** Opening Data provided block **
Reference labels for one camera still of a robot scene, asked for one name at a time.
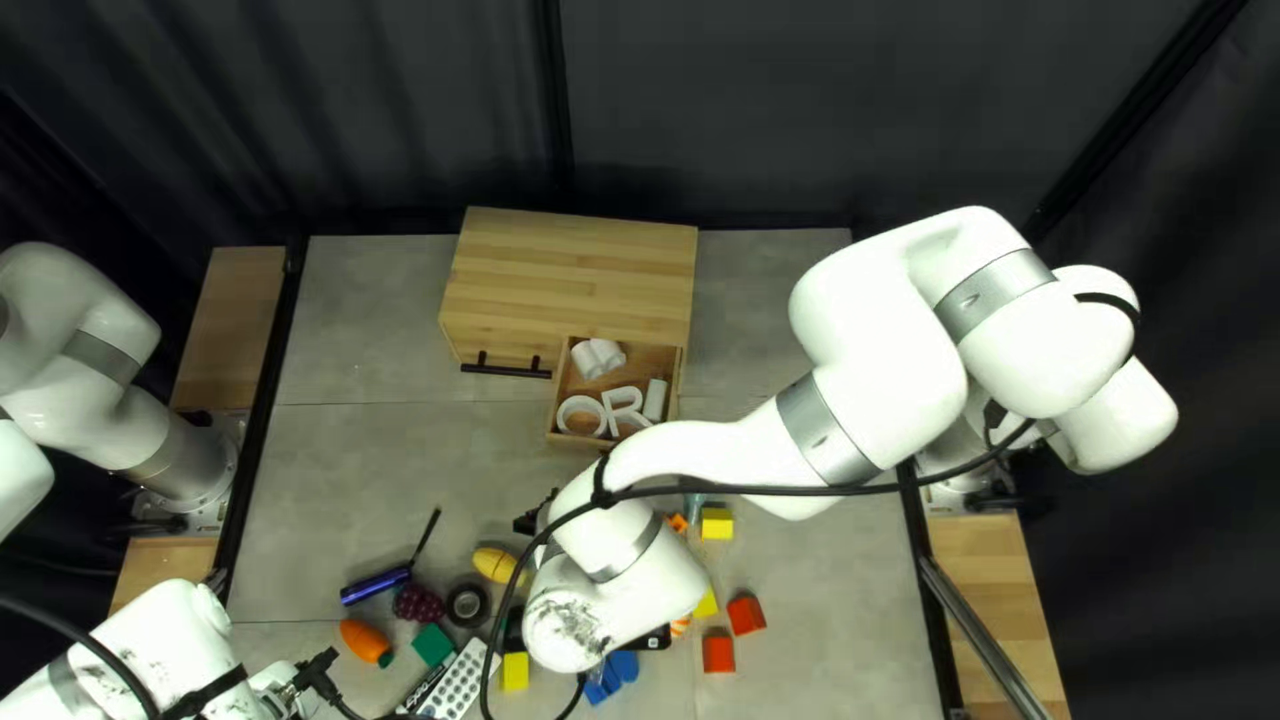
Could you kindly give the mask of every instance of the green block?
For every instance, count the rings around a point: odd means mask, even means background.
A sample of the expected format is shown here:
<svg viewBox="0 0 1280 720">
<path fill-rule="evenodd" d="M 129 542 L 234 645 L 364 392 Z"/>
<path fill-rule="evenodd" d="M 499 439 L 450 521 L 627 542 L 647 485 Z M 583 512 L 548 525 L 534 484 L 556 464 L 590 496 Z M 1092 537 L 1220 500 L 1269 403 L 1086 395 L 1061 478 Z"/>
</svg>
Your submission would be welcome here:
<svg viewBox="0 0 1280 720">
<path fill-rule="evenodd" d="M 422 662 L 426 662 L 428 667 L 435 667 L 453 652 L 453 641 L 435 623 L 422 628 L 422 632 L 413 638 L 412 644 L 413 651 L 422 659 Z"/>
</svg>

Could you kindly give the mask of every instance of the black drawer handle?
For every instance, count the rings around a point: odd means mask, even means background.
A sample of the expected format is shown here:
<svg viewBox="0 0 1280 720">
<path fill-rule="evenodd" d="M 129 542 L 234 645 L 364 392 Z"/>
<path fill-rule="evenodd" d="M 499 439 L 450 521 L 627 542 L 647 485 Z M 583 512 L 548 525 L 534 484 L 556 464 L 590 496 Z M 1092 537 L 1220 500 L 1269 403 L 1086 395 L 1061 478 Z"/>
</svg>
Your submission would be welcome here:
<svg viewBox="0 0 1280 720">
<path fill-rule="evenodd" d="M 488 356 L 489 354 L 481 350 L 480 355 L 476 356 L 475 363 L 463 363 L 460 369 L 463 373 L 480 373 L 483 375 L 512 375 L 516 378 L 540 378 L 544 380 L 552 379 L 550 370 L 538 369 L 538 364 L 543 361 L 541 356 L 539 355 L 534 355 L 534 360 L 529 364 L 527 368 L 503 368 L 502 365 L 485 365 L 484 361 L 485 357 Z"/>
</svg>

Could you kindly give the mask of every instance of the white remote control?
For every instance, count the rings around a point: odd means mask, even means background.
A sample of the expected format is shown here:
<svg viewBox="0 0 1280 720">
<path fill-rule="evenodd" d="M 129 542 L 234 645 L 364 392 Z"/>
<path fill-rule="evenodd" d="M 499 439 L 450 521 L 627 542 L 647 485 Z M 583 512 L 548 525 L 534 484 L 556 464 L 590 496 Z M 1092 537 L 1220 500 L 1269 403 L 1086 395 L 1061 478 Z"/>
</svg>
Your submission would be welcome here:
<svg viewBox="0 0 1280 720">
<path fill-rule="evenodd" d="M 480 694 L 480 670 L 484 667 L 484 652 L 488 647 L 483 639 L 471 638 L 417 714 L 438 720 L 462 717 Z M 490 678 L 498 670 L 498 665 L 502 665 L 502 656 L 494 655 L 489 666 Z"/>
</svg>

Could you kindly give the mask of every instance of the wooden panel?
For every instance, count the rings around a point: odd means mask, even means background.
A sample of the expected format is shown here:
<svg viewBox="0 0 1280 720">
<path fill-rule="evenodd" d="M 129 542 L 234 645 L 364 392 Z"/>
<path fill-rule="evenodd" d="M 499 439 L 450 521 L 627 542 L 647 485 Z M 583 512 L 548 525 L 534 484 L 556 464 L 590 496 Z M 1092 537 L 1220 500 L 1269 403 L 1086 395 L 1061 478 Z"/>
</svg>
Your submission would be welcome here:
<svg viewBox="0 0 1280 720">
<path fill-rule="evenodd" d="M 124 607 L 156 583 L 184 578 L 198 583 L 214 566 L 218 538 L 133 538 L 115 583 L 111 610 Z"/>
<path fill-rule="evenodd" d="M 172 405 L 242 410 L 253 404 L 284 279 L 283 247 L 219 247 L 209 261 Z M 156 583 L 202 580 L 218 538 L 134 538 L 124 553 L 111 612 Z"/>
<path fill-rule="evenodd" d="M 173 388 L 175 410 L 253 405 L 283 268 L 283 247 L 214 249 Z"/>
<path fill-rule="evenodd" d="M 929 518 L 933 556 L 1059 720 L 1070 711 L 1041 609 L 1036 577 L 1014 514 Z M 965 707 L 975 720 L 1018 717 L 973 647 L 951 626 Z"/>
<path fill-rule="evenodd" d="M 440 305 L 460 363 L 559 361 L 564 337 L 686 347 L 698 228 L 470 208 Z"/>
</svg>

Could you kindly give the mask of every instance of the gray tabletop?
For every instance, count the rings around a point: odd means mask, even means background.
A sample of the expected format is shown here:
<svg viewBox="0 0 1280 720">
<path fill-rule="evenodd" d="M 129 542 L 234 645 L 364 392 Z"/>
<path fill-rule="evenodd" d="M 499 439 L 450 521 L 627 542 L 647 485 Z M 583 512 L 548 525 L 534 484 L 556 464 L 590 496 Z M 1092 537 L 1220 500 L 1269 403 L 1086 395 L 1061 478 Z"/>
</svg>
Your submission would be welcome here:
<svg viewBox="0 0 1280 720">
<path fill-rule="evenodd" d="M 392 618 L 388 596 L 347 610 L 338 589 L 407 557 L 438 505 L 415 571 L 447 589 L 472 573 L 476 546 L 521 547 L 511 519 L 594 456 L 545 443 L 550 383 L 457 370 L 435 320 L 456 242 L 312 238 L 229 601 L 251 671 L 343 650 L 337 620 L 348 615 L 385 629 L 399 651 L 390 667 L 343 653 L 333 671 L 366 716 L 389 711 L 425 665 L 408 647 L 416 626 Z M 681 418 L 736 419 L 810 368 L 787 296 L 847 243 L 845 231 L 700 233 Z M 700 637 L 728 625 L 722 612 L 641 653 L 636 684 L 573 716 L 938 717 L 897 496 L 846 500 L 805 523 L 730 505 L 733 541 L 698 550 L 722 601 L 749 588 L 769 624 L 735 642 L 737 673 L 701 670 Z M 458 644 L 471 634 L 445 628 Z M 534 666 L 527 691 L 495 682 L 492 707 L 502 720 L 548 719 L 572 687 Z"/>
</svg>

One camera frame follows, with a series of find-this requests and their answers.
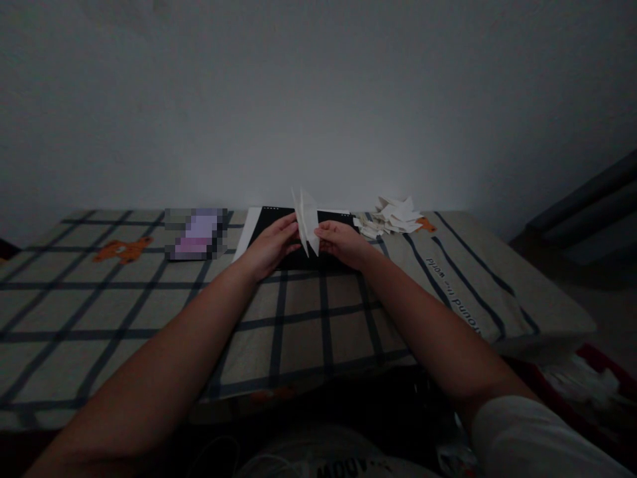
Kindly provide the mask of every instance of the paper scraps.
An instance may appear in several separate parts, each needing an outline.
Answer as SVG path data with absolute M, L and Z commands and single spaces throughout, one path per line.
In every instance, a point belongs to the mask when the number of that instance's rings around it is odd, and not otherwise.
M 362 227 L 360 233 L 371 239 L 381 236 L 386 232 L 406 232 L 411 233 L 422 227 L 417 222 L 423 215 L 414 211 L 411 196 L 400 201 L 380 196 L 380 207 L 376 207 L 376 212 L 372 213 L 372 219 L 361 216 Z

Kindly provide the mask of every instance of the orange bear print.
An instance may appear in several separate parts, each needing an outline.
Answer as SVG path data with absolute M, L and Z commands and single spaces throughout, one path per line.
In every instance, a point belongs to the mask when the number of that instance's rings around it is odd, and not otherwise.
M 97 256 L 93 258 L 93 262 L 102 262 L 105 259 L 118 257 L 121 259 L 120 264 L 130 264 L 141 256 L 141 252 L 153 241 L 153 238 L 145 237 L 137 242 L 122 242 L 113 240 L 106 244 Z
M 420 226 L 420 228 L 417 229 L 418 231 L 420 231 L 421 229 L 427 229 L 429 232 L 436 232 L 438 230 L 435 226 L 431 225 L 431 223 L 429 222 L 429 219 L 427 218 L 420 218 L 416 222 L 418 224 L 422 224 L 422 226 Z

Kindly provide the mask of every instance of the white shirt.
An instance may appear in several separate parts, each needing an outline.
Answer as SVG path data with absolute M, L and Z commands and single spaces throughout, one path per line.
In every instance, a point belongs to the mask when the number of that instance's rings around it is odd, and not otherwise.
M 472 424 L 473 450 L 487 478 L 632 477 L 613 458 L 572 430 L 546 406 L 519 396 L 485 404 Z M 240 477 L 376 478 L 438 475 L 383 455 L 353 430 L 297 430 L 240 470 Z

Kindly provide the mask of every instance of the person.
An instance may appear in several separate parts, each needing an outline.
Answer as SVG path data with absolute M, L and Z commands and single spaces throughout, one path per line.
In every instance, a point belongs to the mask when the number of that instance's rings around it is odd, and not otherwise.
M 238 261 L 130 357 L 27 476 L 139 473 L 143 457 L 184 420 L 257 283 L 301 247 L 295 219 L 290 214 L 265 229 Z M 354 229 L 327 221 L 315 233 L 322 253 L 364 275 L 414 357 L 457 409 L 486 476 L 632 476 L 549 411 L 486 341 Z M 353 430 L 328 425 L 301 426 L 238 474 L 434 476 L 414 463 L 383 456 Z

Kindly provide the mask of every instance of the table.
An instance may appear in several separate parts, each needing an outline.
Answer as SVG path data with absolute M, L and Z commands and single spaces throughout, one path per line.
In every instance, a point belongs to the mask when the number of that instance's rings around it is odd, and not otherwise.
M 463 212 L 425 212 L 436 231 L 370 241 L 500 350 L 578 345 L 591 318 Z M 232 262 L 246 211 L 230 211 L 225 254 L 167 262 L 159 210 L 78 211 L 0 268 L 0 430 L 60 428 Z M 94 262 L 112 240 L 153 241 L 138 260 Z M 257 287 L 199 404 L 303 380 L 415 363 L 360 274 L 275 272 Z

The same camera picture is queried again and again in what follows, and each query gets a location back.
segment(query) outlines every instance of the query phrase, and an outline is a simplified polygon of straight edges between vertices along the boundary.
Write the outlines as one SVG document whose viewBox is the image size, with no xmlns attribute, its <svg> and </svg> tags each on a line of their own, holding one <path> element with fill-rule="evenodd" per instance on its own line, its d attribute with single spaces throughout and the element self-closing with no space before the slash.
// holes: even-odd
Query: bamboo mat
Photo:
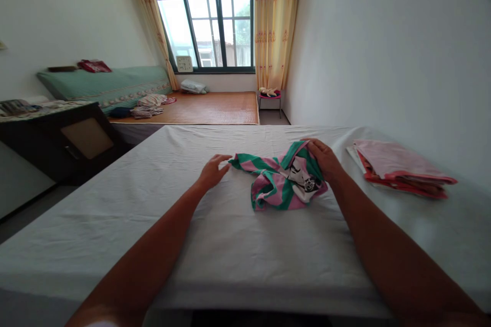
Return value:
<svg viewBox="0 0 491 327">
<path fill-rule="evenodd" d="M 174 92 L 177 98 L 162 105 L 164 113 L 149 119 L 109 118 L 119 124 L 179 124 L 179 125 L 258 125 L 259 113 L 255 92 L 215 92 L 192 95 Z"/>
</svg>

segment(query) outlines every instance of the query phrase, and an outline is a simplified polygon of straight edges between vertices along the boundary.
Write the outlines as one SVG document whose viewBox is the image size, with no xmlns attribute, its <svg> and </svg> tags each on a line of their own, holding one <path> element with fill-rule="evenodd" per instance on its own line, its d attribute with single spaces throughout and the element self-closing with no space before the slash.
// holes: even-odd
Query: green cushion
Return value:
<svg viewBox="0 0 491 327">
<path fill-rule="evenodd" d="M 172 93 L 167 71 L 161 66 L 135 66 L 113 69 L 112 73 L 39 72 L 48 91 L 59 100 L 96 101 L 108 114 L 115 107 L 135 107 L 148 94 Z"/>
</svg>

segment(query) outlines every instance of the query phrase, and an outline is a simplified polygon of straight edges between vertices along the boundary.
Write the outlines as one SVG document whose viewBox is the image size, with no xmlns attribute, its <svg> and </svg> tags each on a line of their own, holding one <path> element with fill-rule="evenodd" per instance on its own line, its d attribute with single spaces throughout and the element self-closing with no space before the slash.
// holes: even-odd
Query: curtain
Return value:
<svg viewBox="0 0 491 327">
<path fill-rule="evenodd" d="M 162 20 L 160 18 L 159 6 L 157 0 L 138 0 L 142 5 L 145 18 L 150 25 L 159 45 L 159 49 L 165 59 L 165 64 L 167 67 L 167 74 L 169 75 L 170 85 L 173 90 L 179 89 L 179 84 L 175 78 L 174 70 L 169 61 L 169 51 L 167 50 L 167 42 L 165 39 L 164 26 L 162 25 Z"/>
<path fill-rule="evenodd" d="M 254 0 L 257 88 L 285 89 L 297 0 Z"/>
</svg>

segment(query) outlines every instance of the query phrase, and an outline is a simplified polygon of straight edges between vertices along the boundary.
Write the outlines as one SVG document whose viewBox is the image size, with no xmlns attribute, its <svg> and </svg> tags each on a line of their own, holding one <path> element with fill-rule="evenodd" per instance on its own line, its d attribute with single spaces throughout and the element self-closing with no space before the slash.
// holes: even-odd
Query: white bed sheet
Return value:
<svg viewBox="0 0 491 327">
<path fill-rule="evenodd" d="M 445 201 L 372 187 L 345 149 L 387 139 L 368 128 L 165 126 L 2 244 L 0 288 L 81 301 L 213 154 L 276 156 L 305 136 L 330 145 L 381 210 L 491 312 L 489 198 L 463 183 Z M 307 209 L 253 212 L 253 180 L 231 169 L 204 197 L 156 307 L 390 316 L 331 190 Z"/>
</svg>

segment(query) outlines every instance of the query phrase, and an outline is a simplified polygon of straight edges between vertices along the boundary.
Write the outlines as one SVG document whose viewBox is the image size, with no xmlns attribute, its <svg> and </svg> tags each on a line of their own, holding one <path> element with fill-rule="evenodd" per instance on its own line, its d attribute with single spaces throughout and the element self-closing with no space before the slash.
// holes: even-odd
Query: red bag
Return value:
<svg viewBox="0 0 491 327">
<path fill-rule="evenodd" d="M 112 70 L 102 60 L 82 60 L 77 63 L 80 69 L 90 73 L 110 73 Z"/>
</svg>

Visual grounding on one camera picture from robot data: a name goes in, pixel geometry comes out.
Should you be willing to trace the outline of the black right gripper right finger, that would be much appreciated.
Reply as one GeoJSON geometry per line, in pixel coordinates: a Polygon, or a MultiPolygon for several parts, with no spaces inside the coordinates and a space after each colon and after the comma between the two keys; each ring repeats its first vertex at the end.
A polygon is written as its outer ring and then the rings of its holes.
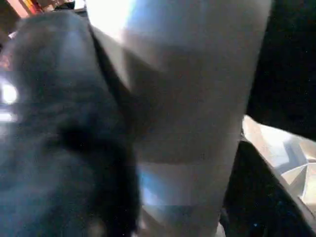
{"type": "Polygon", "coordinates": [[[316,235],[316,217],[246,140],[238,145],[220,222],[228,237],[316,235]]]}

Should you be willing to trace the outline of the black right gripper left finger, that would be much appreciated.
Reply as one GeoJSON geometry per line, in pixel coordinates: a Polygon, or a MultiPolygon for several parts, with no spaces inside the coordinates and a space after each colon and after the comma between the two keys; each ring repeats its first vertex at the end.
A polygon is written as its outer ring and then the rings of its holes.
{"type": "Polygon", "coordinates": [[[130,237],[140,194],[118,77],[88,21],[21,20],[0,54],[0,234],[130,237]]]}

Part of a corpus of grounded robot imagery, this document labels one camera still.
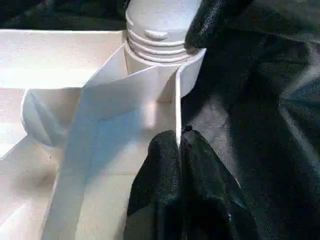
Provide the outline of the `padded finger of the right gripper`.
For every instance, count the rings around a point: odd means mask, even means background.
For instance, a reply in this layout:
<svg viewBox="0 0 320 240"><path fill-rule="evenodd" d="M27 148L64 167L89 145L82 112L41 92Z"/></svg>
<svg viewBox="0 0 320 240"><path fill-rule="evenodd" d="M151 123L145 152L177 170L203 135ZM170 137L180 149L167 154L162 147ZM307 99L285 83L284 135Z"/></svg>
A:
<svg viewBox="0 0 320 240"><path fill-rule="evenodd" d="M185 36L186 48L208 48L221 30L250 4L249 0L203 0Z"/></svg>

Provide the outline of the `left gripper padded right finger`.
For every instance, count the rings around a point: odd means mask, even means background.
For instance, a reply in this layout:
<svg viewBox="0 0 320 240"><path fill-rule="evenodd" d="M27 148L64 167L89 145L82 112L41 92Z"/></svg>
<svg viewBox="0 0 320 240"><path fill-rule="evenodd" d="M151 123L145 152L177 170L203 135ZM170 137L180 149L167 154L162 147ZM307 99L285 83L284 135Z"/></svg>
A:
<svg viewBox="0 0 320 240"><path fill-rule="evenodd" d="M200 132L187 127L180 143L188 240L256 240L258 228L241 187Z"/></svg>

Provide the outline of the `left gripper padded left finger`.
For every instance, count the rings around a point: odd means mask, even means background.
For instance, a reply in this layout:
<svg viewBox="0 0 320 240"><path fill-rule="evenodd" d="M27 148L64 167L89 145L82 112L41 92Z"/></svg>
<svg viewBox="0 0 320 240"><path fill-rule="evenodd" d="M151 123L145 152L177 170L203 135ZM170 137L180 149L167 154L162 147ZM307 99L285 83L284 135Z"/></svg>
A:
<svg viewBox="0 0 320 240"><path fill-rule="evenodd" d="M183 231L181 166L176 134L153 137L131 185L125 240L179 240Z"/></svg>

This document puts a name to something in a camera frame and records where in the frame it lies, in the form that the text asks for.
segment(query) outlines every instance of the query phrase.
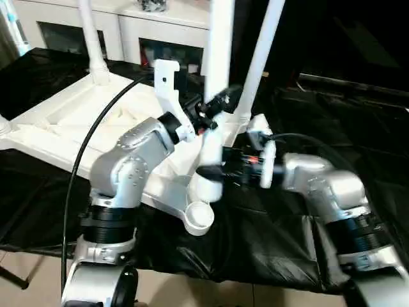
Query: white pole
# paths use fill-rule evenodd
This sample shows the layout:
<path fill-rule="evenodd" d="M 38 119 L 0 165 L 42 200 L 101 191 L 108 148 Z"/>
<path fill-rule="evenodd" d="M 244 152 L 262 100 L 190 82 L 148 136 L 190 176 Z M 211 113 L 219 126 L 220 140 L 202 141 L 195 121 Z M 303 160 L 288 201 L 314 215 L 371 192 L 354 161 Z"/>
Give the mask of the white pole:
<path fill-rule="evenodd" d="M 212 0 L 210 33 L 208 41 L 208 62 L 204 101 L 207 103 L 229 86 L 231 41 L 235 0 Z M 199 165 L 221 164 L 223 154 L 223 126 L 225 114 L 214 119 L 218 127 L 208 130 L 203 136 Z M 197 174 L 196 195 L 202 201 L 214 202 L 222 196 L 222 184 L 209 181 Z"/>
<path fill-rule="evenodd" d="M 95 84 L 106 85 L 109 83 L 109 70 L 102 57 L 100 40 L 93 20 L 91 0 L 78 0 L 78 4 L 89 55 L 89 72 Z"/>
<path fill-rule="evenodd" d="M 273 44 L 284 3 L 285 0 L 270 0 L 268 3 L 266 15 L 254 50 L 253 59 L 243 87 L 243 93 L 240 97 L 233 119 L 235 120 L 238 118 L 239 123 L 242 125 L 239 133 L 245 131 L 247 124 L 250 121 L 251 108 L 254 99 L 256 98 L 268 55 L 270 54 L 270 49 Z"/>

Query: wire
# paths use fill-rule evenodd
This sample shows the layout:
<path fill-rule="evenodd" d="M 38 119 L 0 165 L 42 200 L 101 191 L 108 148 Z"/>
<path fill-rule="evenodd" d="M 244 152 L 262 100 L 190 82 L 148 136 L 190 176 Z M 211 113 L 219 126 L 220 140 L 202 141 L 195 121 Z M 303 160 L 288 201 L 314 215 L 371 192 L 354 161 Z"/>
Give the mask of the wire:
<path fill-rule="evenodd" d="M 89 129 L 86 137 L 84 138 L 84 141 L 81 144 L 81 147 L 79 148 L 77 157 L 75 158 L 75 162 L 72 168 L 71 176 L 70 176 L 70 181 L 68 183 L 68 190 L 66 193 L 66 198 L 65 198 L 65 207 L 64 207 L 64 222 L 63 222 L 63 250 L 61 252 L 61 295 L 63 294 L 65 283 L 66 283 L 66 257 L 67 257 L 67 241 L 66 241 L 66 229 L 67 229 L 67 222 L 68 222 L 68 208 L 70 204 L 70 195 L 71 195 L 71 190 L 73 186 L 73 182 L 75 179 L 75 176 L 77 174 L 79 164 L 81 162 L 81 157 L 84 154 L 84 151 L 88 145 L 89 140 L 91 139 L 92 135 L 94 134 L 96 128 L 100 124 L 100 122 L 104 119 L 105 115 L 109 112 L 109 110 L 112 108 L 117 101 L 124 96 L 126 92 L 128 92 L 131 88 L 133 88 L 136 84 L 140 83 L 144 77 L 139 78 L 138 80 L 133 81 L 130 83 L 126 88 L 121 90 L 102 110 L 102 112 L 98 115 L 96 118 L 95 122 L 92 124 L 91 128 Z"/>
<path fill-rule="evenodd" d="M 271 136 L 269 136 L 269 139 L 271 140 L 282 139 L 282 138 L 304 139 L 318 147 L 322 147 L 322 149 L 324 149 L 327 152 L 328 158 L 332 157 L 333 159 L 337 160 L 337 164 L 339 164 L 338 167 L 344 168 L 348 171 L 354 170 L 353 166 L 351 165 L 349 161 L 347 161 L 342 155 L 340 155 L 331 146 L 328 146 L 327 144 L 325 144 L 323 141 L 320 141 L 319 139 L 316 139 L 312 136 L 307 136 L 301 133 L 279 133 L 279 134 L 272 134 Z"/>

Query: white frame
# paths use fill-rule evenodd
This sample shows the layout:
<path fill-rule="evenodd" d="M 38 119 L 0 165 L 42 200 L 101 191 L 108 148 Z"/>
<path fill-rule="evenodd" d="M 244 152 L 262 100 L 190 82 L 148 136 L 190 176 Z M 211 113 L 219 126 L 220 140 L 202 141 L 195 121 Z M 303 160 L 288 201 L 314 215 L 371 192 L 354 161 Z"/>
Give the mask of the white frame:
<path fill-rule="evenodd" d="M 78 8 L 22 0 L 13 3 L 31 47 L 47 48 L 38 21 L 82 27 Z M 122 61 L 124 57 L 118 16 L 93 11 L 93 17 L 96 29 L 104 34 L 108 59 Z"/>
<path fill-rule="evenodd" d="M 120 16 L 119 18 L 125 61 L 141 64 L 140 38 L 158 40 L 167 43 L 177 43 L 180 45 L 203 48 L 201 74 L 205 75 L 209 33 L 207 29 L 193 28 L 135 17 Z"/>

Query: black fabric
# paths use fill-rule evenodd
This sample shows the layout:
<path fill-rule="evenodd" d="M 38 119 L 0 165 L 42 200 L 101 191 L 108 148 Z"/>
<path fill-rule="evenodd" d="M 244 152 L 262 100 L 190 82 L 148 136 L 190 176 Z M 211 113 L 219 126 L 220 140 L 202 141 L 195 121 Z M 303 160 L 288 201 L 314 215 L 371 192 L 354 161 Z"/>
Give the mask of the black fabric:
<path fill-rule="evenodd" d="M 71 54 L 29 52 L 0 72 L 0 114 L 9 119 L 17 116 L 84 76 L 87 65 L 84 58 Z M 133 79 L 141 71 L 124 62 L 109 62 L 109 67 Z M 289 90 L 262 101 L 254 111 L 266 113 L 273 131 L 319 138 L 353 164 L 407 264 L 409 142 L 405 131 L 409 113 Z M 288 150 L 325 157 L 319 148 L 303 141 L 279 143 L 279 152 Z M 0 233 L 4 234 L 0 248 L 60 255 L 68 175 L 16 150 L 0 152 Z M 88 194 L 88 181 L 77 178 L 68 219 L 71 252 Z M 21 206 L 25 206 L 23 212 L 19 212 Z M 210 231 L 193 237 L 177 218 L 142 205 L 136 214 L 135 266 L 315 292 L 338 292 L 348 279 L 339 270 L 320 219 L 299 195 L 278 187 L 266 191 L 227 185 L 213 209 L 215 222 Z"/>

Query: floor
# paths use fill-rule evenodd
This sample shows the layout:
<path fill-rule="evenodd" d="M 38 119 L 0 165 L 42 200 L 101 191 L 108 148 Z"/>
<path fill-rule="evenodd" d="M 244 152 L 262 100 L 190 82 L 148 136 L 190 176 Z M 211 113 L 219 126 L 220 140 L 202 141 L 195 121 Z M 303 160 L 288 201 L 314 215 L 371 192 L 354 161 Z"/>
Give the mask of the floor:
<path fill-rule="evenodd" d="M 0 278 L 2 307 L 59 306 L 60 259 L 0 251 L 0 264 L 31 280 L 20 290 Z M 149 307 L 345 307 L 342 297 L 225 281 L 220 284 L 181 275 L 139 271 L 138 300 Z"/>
** Closing Data provided block **
#### Task:
Each line from the one containing "Query: floor" to the close of the records must appear in the output exactly, and no other line.

#### Exercise answer:
Query: floor
# paths use fill-rule evenodd
This sample shows the layout:
<path fill-rule="evenodd" d="M 38 119 L 0 165 L 42 200 L 101 191 L 108 148 Z"/>
<path fill-rule="evenodd" d="M 244 152 L 262 100 L 190 82 L 148 136 L 190 176 Z M 211 113 L 219 126 L 220 140 L 202 141 L 195 121 Z M 303 160 L 288 201 L 314 215 L 371 192 L 354 161 Z"/>
Give the mask of the floor:
<path fill-rule="evenodd" d="M 0 278 L 2 307 L 59 306 L 60 259 L 0 251 L 0 264 L 31 280 L 20 290 Z M 149 307 L 345 307 L 342 297 L 225 281 L 220 284 L 181 275 L 139 271 L 138 300 Z"/>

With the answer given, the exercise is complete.